A senior insurance official is calling on Government to provide an ease to the industry so they can significantly boost investments and expand opportunities in Barbados and beyond.
Edward Clarke, Executive Vice President and General Manager of Sagicor Life Inc.’s Barbados operations suggested financial institutions are currently very limited.
Speaking during the Central Bank’s panel discussion on the 2018 Financial Stability Report, Clarke reported that both general and life insurance companies have been struggling over the last few years to accumulate profits and have started lowering their rates to attract larger portions of the local market.
“We have seen years of constant contraction and you had to deal with things a lot differently than in the past,” said Clarke, while pleading for opportunities to “spread the risk on the investment side”.
Currently, regulations allow equity, real estate, mortgages and investment grade bonds to be registered in their investment fund. However, the downgrade of Barbados’ Government bonds below investment grade has even further restricted investment opportunities along with foreign exchange limitations due to its scarcity.
“In the past most companies, banks, insurance companies and financial institutions were allowed to invest in foreign investments, albeit a small percentage. That dried up for a number of years and we are hoping that would reopen since things seem to be on the way up, it is essential that we spread our risks and investment portfolio,” said Clarke, while pleading for a change in the current regulation of statutory funds.
“The way that there are currently structured is very risk averse and you are basically forced into buying government paper and instruments in Barbados. They have dried up as we all know and so the industry long-term has got to find alternative channels for investment including developmental projects and long-term infrastructure type projects.”
According to Clarke, insurance companies had already started to explore new development opportunities with the Financial Services Commission to find a compromise that would facilitate local investment in new projects, which he believes would bring future growth to Barbadians.
“The funds that we have, we need a channel to invest these funds in, because there’s no more Government paper.
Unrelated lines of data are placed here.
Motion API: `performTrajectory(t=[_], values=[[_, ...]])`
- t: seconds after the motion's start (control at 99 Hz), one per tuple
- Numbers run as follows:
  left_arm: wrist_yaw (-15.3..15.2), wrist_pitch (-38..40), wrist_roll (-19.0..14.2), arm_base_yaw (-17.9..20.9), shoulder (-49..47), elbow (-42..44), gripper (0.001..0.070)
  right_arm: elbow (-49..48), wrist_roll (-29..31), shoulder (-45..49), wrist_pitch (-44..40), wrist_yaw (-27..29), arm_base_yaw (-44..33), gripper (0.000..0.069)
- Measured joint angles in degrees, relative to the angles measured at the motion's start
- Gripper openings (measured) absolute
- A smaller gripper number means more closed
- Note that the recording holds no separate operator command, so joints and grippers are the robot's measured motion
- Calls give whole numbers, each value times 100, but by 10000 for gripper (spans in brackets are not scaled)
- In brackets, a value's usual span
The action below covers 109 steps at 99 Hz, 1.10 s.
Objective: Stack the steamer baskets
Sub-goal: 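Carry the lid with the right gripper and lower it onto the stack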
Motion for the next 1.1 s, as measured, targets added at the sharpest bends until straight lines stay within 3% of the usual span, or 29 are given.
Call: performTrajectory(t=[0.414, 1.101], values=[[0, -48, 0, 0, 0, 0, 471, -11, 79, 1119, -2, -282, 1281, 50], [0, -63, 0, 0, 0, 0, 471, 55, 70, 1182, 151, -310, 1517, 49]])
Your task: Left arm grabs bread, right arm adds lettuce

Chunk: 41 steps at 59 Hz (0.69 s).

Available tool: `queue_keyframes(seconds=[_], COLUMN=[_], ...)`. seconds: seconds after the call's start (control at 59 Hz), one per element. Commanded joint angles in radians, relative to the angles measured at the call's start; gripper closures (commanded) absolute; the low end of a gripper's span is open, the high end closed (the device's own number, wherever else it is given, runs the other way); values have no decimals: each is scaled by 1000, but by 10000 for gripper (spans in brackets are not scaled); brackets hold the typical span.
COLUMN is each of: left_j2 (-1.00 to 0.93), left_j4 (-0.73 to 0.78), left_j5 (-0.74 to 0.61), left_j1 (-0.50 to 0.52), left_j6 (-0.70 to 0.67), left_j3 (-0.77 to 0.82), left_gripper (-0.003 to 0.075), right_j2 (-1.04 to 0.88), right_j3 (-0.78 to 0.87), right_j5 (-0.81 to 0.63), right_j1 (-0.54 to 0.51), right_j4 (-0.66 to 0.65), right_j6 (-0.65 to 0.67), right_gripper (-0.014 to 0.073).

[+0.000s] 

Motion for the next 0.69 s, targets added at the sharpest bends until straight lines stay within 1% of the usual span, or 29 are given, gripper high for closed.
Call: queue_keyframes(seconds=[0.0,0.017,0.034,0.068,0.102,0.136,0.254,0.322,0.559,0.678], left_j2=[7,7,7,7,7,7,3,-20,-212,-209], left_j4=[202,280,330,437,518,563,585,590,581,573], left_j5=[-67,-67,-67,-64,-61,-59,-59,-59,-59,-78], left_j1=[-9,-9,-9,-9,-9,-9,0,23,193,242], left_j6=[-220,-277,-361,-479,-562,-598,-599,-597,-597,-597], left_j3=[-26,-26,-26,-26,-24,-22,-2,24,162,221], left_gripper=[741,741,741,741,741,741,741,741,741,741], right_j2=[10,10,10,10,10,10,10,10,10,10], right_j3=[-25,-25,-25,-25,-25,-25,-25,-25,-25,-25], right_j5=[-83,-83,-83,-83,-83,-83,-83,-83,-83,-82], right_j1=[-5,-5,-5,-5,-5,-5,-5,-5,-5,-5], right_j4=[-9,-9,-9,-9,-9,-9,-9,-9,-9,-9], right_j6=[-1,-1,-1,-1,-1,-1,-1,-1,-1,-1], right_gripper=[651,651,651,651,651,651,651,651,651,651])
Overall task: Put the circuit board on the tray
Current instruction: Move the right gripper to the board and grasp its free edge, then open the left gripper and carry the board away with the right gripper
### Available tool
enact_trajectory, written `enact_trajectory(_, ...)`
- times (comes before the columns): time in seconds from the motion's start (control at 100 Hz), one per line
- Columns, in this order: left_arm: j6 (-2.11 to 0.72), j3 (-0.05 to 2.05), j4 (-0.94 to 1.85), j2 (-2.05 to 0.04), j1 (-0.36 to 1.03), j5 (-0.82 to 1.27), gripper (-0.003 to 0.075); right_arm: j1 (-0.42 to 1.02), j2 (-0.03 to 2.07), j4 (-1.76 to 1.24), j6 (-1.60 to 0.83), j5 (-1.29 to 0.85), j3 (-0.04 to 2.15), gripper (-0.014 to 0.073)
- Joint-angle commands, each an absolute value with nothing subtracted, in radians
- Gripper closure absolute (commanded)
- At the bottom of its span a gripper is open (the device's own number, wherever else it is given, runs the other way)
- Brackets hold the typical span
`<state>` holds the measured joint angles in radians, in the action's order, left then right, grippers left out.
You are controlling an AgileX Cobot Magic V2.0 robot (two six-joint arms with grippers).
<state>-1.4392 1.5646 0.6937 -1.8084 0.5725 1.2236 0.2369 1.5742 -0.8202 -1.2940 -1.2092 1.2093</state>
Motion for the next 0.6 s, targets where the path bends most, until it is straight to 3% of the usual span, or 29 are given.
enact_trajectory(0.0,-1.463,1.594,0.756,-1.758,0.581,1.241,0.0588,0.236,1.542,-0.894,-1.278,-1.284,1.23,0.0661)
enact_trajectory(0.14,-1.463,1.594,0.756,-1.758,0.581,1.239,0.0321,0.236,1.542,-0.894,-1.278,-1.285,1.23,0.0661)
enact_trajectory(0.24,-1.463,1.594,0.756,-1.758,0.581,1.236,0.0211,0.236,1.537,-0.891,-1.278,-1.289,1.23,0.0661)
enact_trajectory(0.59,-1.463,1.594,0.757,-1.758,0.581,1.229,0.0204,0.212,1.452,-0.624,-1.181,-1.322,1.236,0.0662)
That was the easy way and that was the way used to force us into investing in Goverment paper, but now that that is not there we need to work with our client base and find alternative channels to invest our funds,” said Clarke.
In a brief interview with Barbados TODAY after the panel discussion, Clarke explained his appeal extended beyond overseas projects, noting that insurance companies should also be allowed to invest in long-term local projects.
“Whether that is a medical complex or a retirement home or renewable energy projects and things for the development of Barbados long-term, that will provide a viable return for the policyholders as well,” said Clarke.